Ciertamente en los modelos políticos desarrollados y democráticos, además de la plena aceptación del derecho que los sectores sociales tienen a buscar influencia política directa o indirecta, se valora la “Agenda de Estado o Agenda Nacional”, la cual resume o integra los intereses colectivos de todos los sectores, intereses que van más allá de lo sectorial y que son necesarios para preservar el Estado mismo, como por ejemplo, la seguridad nacional, la educación y la salud pública y la administración de justicia, entre otros. Es decir, los intereses comunes nacionales.

La debilidad del sistema político guatemalteco y del Estado en su conjunto ha sido que los grupos predominantes en la estructura de poder han ejercitado presión sobre las instituciones públicas para concretar sus intereses sin impulsar paralelamente, la agenda nacional, la agenda de Estado que en efecto, es prioridad para todos los guatemaltecos. Asimismo, la contraparte política representada por los partidos y sus dirigentes, han pactado no para ejercer la función política de integrar intereses dentro de la diversidad social y conciliar el cumplimiento de los intereses privados o sectoriales que legalmente representan y los intereses de la sociedad guatemalteca en su conjunto. Por el contrario los políticos guatemaltecos han tenido como objetivo el ejercicio de sus funciones a favor de sus intereses personales. En pocas palabras, la agenda social que ha quedado sin operadores políticos. Ciertamente existen técnicos locales generalmente apoyados por la cooperación internacional que sí conocen los medios para ejecutar políticas públicas orientadas al beneficio social, pero al carecer de influencia política, sus intenciones se desvanecen irreversiblemente. Por ello se dice que Guatemala es un país “sobrediagnosticado” pero que carece de tratamientos.

Pero como expuso Einstein “a toda acción se opone una reacción, exactamente igual pero en sentido contrario”. Y el descuido de la agenda nacional ha provocado reacciones graves hacia el sistema político y económico del país, como el surgimiento escalonado de la delincuencia común y organizada, el desprestigio de las instituciones públicas, el auge de la pobreza y un desorden social imperante que apunta ya hacia la anarquía. Estas afecciones ya no sólo dañan a las poblaciones periféricas, a las mayorías silenciosas, están calando al interior de las estructuras económicas urbanas. La preocupación llegó ya a la cima misma del poder.

La reforma política del Estado guatemalteco no es ya una recomendación, es una obligación, es una acción que debe iniciarse de inmediato no importando los costos que esto implique. Su postergación sería similar a un suicidio colectivo. Esa reforma pasa por tres requisitos ineludibles: el compromiso definitivo de los sectores de poder hacia el propósito, la reforma de la Constitución Política y la incorporación de políticos y técnicos verdaderamente honestos y capacitados a las instituciones públicas para operar las reformas que la realidad nacional exige. Lamentablemente ninguno de estos requisitos parece estar siendo habilitado para el referido propósito.

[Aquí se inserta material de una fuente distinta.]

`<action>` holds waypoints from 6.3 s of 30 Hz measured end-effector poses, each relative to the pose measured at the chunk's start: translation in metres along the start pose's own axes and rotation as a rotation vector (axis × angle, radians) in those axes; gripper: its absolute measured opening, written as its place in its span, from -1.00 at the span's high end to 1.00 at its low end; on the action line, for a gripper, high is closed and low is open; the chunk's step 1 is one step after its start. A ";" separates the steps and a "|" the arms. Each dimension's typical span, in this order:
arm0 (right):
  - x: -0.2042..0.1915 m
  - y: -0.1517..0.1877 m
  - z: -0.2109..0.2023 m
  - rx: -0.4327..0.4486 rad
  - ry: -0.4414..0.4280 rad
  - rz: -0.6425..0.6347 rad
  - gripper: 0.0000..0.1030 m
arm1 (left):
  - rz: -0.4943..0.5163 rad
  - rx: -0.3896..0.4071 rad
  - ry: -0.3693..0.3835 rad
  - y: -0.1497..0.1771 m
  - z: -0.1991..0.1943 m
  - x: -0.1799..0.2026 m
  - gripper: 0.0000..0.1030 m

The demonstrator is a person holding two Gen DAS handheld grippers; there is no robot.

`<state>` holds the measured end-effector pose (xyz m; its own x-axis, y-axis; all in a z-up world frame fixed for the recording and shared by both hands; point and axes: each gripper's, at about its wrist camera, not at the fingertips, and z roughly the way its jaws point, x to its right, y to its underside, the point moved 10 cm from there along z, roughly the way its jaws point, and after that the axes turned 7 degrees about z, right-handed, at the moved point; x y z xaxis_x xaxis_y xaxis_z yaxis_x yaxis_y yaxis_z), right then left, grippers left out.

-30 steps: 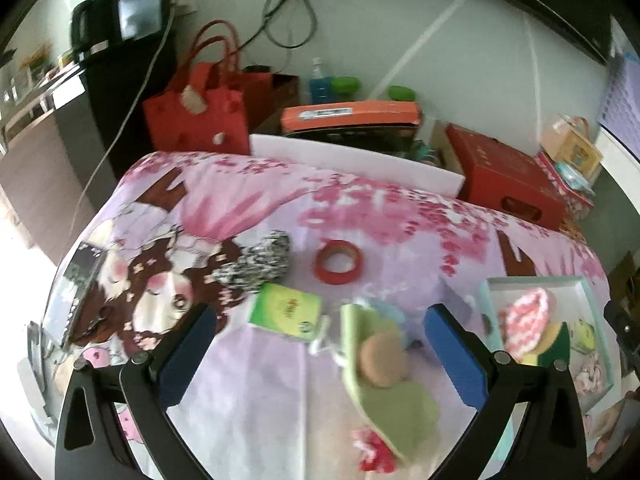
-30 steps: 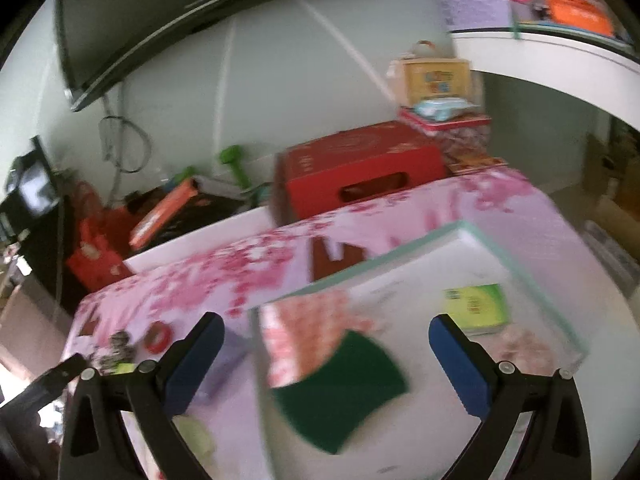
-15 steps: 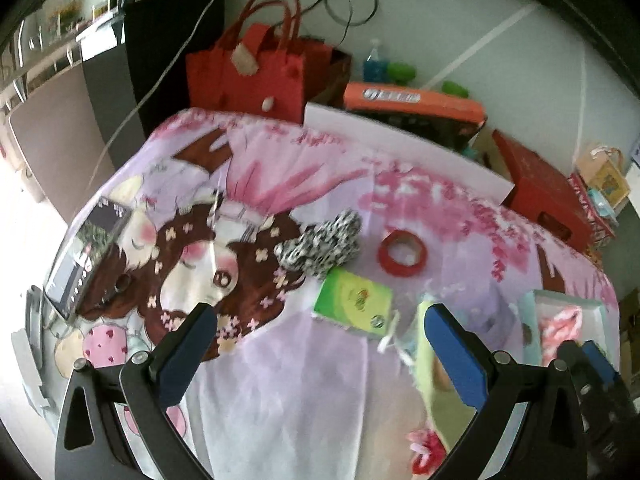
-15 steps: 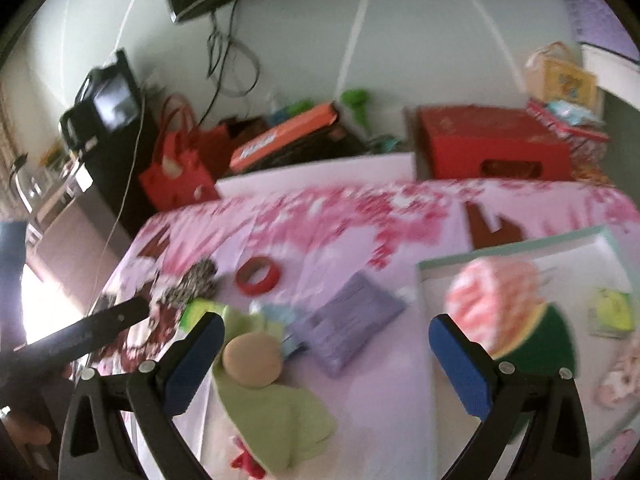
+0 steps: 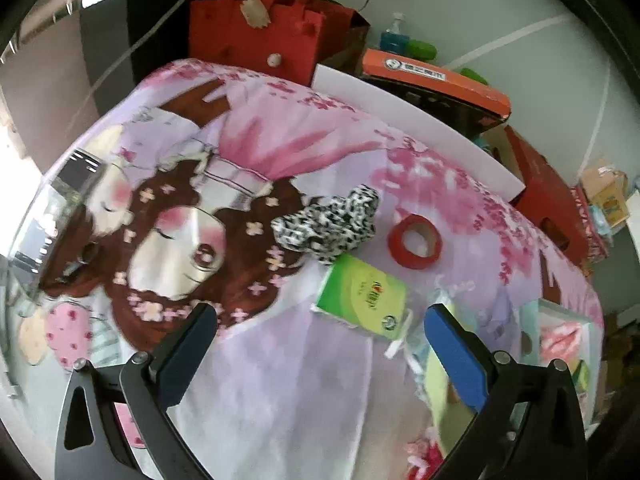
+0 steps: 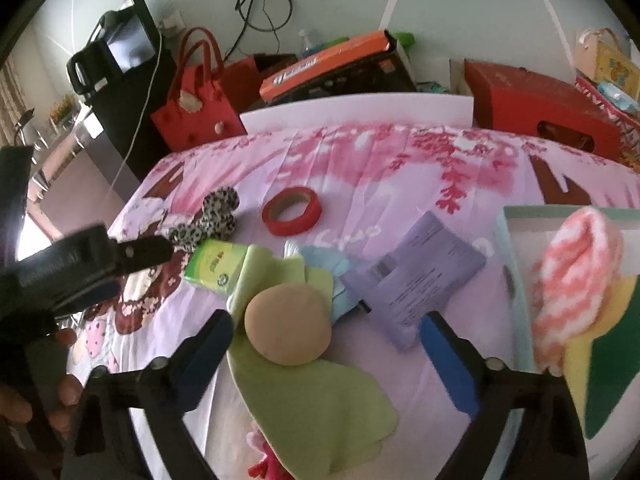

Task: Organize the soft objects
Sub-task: 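Grasp the beige round puff with the right tool while the left tool grasps the green tissue pack, then carry the puff and tissue pack into the teal-rimmed tray and open both tools, then withdraw both open tools from the tray back toward the pile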

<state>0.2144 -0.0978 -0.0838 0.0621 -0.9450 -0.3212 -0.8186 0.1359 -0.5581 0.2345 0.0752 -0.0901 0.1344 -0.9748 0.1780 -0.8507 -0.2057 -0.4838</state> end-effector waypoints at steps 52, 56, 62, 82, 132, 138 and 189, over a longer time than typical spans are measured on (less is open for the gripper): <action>0.005 0.012 0.011 -0.060 0.028 -0.002 -0.01 | 0.015 -0.072 -0.015 0.001 0.070 0.012 -0.60; 0.006 0.012 0.011 -0.062 0.028 0.001 -0.01 | -0.012 -0.061 0.000 -0.002 0.066 0.008 -0.30; 0.007 0.013 0.011 -0.067 0.029 0.005 0.00 | 0.004 -0.065 -0.003 -0.002 0.062 0.011 -0.28; 0.008 -0.004 -0.015 0.012 0.007 0.026 0.00 | -0.079 0.013 0.158 -0.011 0.000 0.019 -0.28; 0.292 0.002 -0.169 0.181 0.371 0.527 0.00 | 0.664 -0.035 0.398 0.118 -0.037 0.302 -0.28; 0.285 0.005 -0.171 0.171 0.346 0.507 -0.01 | 0.738 -0.082 0.405 0.151 -0.038 0.315 -0.28; 0.265 -0.009 -0.156 0.187 0.359 0.477 -1.00 | 0.306 0.080 0.105 0.026 -0.024 0.163 -1.00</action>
<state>0.1494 -0.3957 -0.0447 -0.5078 -0.8042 -0.3088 -0.5933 0.5864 -0.5515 0.2221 -0.0874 -0.0530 -0.1781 -0.9790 0.0991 -0.8003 0.0855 -0.5935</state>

Contrario a lo anterior la composición del próximo congreso revelará la confrontación sectorial, la fragmentación de intereses y la política del chantaje o la prebenda como medios para aprobar o rechazar legislaciones diversas. Pero a pesar de ese panorama hoy por hoy nublado, ya se escuchan voces y se perciben propósitos de reformas legales, anuncios relativos a la urgencia de atender las graves demandas sociales históricamente acumuladas. Voces que perciben la preservación de sí mismas a partir de que todos los guatemaltecos sin excepción gocen de los derechos mínimos que todo ser humano merece. La reforma política del Estado guatemalteco no puede esperar más.